§ **WORK REQUEST**
Every line of the listing must be repeated exactly.

§ **DATASET EXCERPT**
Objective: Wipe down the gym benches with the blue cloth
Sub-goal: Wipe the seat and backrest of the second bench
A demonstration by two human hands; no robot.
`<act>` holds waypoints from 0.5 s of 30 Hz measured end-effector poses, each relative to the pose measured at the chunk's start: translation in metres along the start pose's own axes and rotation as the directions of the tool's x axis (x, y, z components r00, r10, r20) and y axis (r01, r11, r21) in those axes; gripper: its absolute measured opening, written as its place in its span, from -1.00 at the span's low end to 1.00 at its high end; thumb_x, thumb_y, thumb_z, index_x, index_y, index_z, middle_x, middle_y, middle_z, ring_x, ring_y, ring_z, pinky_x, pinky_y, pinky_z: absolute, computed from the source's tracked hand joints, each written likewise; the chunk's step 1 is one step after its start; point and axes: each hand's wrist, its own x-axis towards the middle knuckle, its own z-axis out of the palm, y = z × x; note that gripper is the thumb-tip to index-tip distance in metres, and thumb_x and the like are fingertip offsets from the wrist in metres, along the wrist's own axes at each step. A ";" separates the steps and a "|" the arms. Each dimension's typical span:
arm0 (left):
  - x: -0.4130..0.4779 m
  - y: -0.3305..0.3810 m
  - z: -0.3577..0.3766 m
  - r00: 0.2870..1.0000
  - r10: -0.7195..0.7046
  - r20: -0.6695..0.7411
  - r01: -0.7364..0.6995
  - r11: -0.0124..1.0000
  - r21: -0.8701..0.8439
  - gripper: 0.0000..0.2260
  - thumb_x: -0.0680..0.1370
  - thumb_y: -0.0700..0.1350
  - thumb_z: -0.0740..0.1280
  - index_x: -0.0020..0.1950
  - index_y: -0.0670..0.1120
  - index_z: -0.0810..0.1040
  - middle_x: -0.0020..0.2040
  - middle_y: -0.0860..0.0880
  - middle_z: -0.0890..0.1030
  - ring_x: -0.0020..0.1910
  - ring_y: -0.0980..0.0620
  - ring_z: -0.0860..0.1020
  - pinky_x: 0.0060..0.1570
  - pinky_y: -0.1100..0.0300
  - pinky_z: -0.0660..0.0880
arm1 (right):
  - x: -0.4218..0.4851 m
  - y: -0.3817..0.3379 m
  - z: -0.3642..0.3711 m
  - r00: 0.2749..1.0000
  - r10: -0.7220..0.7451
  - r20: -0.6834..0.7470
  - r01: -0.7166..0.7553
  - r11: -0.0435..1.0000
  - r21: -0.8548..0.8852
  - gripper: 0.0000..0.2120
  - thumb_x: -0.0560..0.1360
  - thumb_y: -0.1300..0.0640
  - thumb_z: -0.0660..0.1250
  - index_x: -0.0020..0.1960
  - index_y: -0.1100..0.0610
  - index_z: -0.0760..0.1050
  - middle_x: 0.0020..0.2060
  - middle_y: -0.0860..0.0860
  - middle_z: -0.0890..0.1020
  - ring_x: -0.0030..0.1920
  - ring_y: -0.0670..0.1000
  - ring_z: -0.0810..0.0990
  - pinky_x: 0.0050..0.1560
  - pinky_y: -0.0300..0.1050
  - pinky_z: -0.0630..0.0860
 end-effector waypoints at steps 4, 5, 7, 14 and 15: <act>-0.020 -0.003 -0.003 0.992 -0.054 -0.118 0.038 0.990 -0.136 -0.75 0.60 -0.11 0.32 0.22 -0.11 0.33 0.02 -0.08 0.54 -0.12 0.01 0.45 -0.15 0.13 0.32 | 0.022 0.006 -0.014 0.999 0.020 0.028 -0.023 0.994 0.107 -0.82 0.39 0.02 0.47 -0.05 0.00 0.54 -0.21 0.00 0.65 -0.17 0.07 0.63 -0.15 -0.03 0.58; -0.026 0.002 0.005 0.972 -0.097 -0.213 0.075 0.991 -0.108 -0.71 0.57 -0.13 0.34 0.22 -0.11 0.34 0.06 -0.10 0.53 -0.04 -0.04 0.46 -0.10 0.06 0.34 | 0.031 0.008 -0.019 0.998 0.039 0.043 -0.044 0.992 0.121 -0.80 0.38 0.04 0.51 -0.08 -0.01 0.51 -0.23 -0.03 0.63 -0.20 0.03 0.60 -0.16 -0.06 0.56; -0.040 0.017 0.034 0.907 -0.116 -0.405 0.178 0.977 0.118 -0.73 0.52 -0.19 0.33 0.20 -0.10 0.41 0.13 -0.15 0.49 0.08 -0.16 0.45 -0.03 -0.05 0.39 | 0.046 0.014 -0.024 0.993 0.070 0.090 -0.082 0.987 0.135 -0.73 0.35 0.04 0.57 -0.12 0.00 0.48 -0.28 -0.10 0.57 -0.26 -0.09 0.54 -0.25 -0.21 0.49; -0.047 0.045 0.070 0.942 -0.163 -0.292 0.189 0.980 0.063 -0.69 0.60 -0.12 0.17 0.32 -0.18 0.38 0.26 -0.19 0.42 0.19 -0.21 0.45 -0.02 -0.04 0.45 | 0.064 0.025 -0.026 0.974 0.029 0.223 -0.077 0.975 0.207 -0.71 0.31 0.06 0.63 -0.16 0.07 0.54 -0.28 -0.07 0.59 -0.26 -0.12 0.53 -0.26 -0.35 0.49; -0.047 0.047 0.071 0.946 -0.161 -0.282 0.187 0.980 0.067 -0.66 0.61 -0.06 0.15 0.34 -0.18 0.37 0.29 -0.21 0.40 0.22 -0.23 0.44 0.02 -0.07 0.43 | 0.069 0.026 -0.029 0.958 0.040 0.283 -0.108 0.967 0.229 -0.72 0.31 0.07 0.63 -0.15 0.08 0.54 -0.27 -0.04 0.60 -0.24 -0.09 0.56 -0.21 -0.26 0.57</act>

§ **RESPONSE TO THIS EXERCISE**
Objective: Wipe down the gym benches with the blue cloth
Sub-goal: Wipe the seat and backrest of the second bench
A demonstration by two human hands; no robot.
`<act>` holds waypoints from 0.5 s of 30 Hz measured end-effector poses, each relative to the pose measured at the chunk's start: translation in metres along the start pose's own axes and rotation as the directions of the tool's x axis (x, y, z components r00, r10, r20) and y axis (r01, r11, r21) in those axes; gripper: its absolute measured opening, written as its place in its span, from -1.00 at the span's low end to 1.00 at its high end; thumb_x, thumb_y, thumb_z, index_x, index_y, index_z, middle_x, middle_y, middle_z, ring_x, ring_y, ring_z, pinky_x, pinky_y, pinky_z: absolute, computed from the source's tracked hand joints, each written likewise; the chunk's step 1 is one step after its start; point and axes: each hand's wrist, its own x-axis towards the middle knuckle, its own z-axis out of the palm, y = z × x; note that gripper is the thumb-tip to index-tip distance in metres, and thumb_x and the like are fingertip offsets from the wrist in metres, along the wrist's own axes at each step. A ";" separates the steps and a "|" the arms. Each dimension's typical span:
arm0 (left):
  - x: -0.4130..0.4779 m
  - y: -0.3305..0.3810 m
  - z: -0.3577..0.3766 m
  - r00: 0.2870..1.0000
  - r10: -0.7195..0.7046
  - r20: -0.6695..0.7411
  - r01: -0.7364..0.6995
  - r11: -0.0124..1.0000
  - r21: -0.8701..0.8439
  - gripper: 0.0000..0.2260
  - thumb_x: -0.0680..0.1370
  - thumb_y: -0.0700..0.1350
  - thumb_z: -0.0740..0.1280
  - index_x: -0.0020..0.1950
  - index_y: -0.0670..0.1120
  - index_z: -0.0810..0.1040
  - middle_x: -0.0020..0.2040
  - middle_y: -0.0860..0.0880
  - middle_z: -0.0890..0.1030
  - ring_x: -0.0020..0.1910
  - ring_y: -0.0980..0.0620
  - ring_z: -0.0860..0.1020
  - pinky_x: 0.0060..0.1570
  - pinky_y: -0.1100..0.0300
  - pinky_z: -0.0660..0.0880
arm1 (right):
  - x: -0.4218..0.4851 m
  - y: -0.3817..0.3379 m
  - z: -0.3642..0.3711 m
  - r00: 0.2749..1.0000
  - r10: -0.7220..0.7451
  - r20: -0.6834..0.7470
  - r01: -0.7166..0.7553
  - r11: -0.0435..1.0000
  - r21: -0.8548..0.8852
  - gripper: 0.0000..0.2120
  - thumb_x: -0.0560..0.1360
  - thumb_y: -0.1300..0.0640
  - thumb_z: -0.0660..0.1250
  - index_x: -0.0020..0.1960
  - index_y: -0.1100..0.0610
  - index_z: -0.0760..0.1050
  - middle_x: 0.0020..0.2060
  - middle_y: -0.0860..0.0860
  - middle_z: -0.0890..0.1020
  - ring_x: -0.0030..0.1920
  - ring_y: -0.0670..0.1000
  - ring_z: -0.0810..0.0990
  - pinky_x: 0.0050..0.1560
  - pinky_y: -0.0300..0.1050
  - pinky_z: -0.0630..0.0860
 end-effector waypoints at steps 4, 5, 7, 14 and 15: <act>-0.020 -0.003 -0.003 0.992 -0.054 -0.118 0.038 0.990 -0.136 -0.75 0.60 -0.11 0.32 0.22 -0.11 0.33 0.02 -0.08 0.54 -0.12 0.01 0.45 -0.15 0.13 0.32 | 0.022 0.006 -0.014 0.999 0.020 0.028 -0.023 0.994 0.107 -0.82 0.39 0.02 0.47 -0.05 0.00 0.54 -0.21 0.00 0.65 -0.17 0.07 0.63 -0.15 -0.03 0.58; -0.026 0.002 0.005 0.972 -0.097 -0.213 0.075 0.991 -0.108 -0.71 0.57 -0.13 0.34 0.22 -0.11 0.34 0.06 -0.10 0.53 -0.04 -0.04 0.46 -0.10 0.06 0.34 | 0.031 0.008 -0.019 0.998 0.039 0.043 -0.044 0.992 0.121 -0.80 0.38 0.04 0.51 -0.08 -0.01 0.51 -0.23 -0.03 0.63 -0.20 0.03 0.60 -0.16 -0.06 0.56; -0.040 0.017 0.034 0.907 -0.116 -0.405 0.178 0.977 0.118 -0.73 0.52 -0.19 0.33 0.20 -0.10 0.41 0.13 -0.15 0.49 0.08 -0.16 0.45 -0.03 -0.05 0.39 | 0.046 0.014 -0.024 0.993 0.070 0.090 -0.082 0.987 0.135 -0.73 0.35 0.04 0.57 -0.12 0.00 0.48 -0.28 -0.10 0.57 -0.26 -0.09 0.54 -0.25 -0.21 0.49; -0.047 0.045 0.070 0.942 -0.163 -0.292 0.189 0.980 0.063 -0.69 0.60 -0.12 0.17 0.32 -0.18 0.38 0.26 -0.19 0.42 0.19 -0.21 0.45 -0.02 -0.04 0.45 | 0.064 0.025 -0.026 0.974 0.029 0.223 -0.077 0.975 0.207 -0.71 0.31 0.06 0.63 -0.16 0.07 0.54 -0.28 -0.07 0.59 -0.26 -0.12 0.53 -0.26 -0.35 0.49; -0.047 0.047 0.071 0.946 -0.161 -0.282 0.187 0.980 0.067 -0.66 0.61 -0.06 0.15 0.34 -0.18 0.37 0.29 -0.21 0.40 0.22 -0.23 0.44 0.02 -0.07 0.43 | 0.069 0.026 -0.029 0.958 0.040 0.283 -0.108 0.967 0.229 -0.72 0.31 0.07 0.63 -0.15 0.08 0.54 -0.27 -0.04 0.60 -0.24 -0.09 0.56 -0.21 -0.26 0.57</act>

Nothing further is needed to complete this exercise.